Overview
Before getting started, ensure that Greenstalk is installed and the server is running.
Setup
Begin by importing the library:
>>> import greenstalk
Create a Client, which immediately connects to
the server on the host and port specified:
>>> client = greenstalk.Client(('127.0.0.1', 11300))
Alternatively, if your server is listening on a Unix domain socket, pass the socket path instead:
>>> client = greenstalk.Client('/var/run/beanstalkd/socket')
Inserting Jobs
Jobs are inserted using put. The job body is the
only required argument:
>>> client.put('hello')
1
Jobs are inserted into the currently used tube, which defaults to default.
The currently used tube can be changed via use.

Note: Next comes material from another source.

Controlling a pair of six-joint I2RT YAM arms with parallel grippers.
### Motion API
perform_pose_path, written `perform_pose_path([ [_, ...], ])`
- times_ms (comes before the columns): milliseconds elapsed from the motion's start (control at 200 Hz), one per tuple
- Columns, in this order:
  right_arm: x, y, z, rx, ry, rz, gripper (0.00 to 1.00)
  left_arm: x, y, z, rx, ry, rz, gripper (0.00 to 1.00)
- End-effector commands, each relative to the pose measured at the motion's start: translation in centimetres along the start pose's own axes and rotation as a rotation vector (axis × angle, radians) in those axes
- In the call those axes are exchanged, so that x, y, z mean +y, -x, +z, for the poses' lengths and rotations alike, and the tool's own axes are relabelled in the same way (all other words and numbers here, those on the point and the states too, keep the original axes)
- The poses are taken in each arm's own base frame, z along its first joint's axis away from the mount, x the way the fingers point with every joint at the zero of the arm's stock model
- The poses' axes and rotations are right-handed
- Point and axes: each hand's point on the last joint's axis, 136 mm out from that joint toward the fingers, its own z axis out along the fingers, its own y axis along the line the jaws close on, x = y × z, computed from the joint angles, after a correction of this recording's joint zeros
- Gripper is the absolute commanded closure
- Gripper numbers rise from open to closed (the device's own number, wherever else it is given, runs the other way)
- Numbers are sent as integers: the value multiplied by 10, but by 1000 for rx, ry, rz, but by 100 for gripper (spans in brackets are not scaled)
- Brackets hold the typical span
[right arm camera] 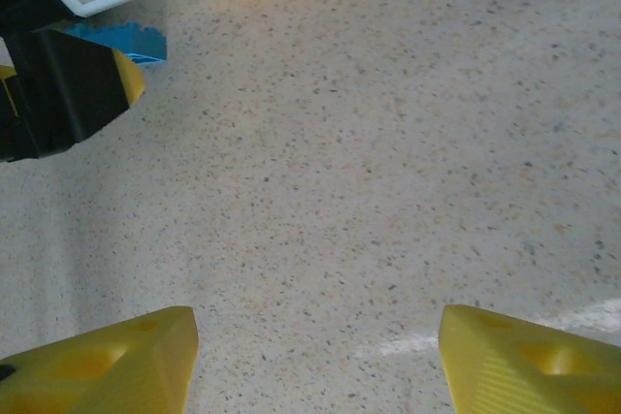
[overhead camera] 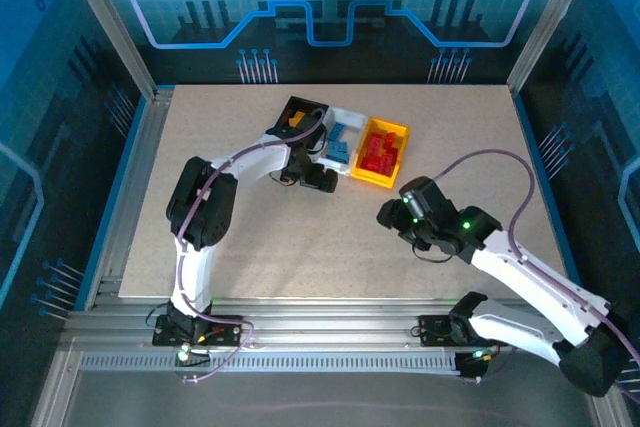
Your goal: Sort the legos into containers by color
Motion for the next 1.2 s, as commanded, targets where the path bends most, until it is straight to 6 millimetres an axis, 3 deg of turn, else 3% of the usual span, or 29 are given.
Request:
perform_pose_path([
  [0,-17,-1,-4,-40,-30,48,32,3,3,7,11,17,3,5],
  [520,-33,-9,-11,-34,-25,71,32,6,8,28,13,76,33,6],
  [765,-37,-12,-10,-27,-24,87,33,-4,19,32,-11,103,41,8],
  [985,-37,-15,-7,-13,-21,79,33,1,23,34,-23,148,16,14],
  [1196,-40,-19,-2,-1,-14,76,35,3,21,37,-14,156,6,28],
])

It can also be set with the use argument when creating a
Client.
Consuming Jobs
Jobs are consumed using reserve. It blocks
until a job is reserved (unless the timeout argument is used):
>>> job = client.reserve()
>>> job.id
1
>>> job.body
'hello'
Jobs will only be reserved from tubes on the watch list, which initially
contains a single tube, default. You can add tubes to the watch list with
watch and remove them with ignore. For convenience, it can be set with the watch
argument when creating a Client.
The server guarantees that jobs are only reserved by a single consumer
simultaneously. Let’s go ahead and tell the server that we’ve successfully
completed the job using delete:
>>> client.delete(job)
Here’s what you can do with a reserved job to change its state:
Command |
Normal use case |
Effect |
|---|---|---|
|
Success |
Job is permanently deleted |
|
Expected failure |
Job is released back into the queue to be retried |
|
Unknown failure |
Job is put in a special FIFO list for later inspection |
Body Serialization
The server does not inspect the contents of job bodies, it’s only concerned with routing them between clients. This gives clients full control over how they’re sent and received on the underlying connection.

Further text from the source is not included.